### What the task requires
Report the count of lines below in which the string "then" occurs; include nothing else.

### Collected data
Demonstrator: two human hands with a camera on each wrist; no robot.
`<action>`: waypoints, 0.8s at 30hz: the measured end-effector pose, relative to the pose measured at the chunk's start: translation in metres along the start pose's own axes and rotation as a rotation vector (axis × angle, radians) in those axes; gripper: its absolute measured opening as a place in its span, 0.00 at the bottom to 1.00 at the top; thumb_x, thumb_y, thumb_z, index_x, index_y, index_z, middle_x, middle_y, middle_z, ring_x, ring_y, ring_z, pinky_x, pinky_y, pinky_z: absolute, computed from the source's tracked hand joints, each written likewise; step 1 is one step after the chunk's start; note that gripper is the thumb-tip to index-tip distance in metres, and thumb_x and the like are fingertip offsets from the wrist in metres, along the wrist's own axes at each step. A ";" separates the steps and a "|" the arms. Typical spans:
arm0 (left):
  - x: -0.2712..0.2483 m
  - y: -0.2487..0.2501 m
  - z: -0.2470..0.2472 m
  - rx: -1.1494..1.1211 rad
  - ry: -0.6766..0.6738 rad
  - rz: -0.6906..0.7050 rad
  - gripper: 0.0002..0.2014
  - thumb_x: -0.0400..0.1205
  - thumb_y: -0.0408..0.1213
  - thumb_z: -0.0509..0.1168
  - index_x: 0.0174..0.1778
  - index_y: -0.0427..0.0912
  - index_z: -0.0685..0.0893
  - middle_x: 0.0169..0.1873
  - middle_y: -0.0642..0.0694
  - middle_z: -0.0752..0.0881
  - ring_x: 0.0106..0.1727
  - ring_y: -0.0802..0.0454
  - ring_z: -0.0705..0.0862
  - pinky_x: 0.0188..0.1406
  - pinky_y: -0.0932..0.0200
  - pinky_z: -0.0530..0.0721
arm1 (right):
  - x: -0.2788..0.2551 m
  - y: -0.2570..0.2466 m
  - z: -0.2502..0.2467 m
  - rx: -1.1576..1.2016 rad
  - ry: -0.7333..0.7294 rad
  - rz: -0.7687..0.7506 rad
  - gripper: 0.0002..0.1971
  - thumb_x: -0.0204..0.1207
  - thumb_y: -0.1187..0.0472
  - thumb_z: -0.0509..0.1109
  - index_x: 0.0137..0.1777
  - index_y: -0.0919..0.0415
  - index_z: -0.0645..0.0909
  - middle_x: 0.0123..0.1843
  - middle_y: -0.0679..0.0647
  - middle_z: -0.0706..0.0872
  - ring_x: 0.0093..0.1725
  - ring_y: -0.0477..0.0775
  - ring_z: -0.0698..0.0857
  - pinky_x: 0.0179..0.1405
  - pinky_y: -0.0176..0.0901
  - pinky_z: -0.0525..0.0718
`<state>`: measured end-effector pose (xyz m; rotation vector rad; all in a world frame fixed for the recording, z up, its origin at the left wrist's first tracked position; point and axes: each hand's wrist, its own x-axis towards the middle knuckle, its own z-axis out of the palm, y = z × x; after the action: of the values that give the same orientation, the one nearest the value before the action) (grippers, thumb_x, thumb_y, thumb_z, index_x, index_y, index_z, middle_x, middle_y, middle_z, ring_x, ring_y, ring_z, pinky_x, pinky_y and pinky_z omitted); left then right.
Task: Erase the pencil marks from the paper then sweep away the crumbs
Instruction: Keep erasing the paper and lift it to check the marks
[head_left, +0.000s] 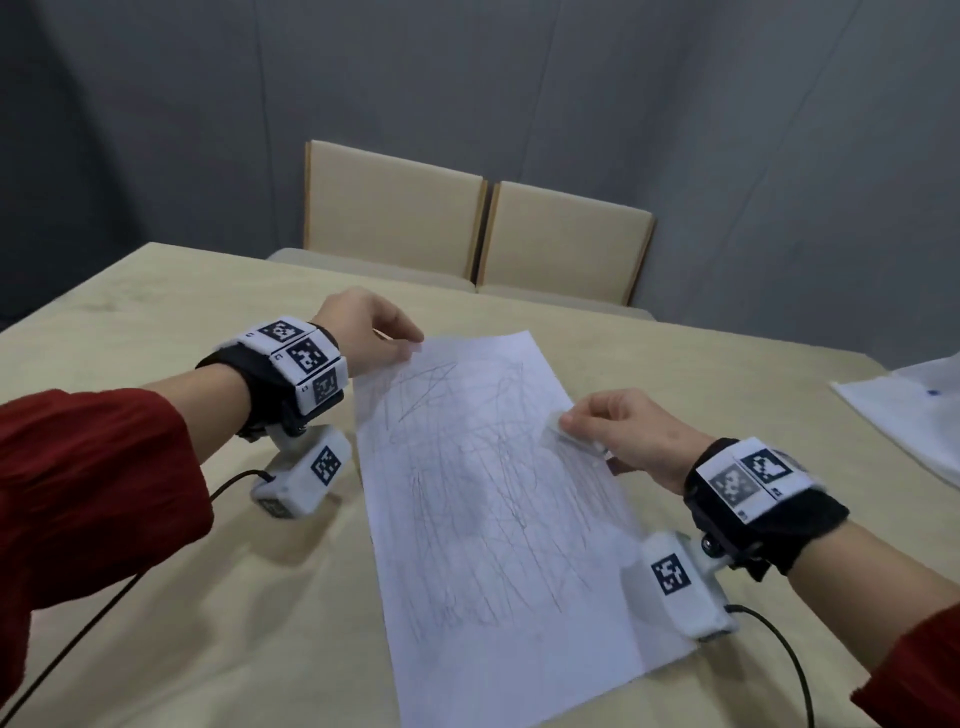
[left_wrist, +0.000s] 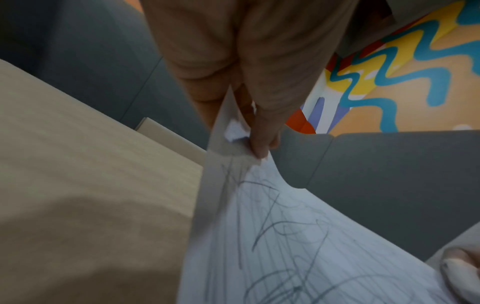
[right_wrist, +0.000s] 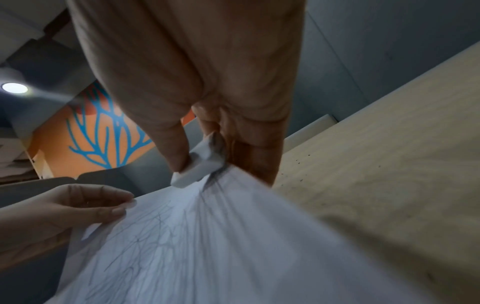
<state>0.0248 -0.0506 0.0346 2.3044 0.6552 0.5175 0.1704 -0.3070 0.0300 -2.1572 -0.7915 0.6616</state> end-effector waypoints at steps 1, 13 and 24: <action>-0.002 -0.002 0.002 0.008 -0.011 0.001 0.06 0.77 0.33 0.74 0.48 0.47 0.92 0.42 0.53 0.90 0.35 0.70 0.83 0.36 0.79 0.75 | -0.001 -0.001 0.002 -0.015 -0.016 0.004 0.11 0.80 0.54 0.70 0.47 0.64 0.83 0.42 0.57 0.83 0.39 0.52 0.83 0.35 0.43 0.83; -0.009 -0.003 0.014 0.458 -0.239 0.162 0.21 0.69 0.41 0.82 0.58 0.45 0.89 0.60 0.45 0.85 0.62 0.47 0.81 0.62 0.53 0.78 | 0.004 0.008 0.022 -0.435 -0.024 -0.069 0.11 0.79 0.51 0.69 0.45 0.60 0.82 0.37 0.47 0.78 0.36 0.45 0.76 0.36 0.39 0.73; -0.018 0.020 0.061 0.670 -0.662 0.392 0.45 0.68 0.73 0.65 0.70 0.40 0.80 0.73 0.47 0.77 0.69 0.46 0.77 0.71 0.49 0.74 | 0.045 -0.010 0.025 -0.686 0.023 -0.141 0.08 0.86 0.53 0.59 0.53 0.56 0.74 0.51 0.53 0.83 0.51 0.56 0.80 0.48 0.44 0.74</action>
<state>0.0490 -0.1045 0.0030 3.0093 0.0302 -0.3770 0.1811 -0.2581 0.0138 -2.6667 -1.2819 0.3087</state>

### Your response
2